_Task description_
Transcribe exactly the span of lines that begins the records and ends with the line holding "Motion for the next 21", both boundary lines included.

_Dataset excerpts_
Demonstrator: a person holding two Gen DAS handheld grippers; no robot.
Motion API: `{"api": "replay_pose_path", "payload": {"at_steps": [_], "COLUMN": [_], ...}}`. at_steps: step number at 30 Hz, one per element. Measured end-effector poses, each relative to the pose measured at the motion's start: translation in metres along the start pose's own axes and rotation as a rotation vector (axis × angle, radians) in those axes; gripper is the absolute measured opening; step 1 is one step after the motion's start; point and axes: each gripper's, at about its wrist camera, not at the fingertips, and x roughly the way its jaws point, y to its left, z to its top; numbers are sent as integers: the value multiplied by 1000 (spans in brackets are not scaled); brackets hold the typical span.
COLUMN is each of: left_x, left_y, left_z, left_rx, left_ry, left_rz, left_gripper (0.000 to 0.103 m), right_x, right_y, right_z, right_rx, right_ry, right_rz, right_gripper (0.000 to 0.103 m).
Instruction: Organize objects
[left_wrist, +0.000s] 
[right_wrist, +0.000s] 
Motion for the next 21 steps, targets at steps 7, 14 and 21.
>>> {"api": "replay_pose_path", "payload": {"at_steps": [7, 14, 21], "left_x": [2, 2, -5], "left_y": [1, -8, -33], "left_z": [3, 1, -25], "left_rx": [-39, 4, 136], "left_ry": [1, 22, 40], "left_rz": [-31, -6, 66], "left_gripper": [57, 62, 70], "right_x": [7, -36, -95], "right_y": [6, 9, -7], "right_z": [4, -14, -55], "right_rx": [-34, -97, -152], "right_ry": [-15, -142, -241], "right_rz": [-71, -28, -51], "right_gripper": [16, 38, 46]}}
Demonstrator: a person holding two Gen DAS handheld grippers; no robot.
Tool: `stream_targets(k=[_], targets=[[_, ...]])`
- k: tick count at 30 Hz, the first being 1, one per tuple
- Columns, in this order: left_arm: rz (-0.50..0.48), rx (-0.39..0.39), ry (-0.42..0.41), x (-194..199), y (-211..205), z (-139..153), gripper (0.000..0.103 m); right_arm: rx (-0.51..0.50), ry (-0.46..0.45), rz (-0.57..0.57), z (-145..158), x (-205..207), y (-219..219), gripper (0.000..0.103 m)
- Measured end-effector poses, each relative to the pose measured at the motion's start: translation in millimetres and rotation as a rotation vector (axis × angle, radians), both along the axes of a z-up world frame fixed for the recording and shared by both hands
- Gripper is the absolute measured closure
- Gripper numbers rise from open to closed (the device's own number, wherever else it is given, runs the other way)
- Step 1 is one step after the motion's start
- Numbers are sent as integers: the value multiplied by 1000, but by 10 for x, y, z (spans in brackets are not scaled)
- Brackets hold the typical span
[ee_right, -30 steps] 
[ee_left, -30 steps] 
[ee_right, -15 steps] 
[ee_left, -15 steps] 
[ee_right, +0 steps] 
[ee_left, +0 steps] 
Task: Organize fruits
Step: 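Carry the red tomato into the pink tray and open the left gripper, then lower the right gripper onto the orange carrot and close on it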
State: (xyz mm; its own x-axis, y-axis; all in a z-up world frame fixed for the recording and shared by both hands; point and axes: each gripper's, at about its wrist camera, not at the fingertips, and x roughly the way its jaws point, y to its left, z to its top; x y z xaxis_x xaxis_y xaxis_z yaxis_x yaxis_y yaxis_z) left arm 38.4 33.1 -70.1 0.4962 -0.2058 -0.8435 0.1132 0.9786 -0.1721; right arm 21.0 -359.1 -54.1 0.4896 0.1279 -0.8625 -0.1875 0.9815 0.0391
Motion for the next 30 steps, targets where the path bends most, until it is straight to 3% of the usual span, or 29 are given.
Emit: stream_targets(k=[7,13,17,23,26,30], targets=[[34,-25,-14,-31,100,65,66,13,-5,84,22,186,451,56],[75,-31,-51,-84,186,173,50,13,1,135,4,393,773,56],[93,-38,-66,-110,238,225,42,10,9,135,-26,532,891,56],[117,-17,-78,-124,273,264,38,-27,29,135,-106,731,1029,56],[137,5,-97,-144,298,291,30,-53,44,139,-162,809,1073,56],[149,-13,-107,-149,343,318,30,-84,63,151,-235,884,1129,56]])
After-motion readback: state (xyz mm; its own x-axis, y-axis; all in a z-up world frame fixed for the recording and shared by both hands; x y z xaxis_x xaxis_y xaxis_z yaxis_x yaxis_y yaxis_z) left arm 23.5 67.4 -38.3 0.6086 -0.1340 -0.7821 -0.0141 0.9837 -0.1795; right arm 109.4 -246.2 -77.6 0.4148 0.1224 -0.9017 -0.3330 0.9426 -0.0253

_Answer to the exercise_
Demonstrator: a person holding two Gen DAS handheld grippers; no robot.
Motion API: `{"api": "replay_pose_path", "payload": {"at_steps": [_], "COLUMN": [_], ...}}`. at_steps: step number at 30 Hz, one per element. Measured end-effector poses, each relative to the pose measured at the motion's start: translation in metres along the start pose's own axes and rotation as a rotation vector (axis × angle, radians) in those axes; gripper is the absolute measured opening; step 1 is one step after the motion's start; point and axes: each gripper's, at about its wrist camera, not at the fingertips, and x roughly the way its jaws point, y to its left, z to its top; numbers are sent as integers: the value multiplied by 1000 (spans in brackets are not scaled); brackets hold the typical span.
COLUMN is each of: left_x, left_y, left_z, left_rx, left_ry, left_rz, left_gripper (0.000 to 0.103 m), right_x, right_y, right_z, right_rx, right_ry, right_rz, right_gripper (0.000 to 0.103 m).
Instruction: Organize objects
[left_wrist, +0.000s] 
[right_wrist, +0.000s] 
Motion for the next 21 steps, targets at steps 7, 14 and 21.

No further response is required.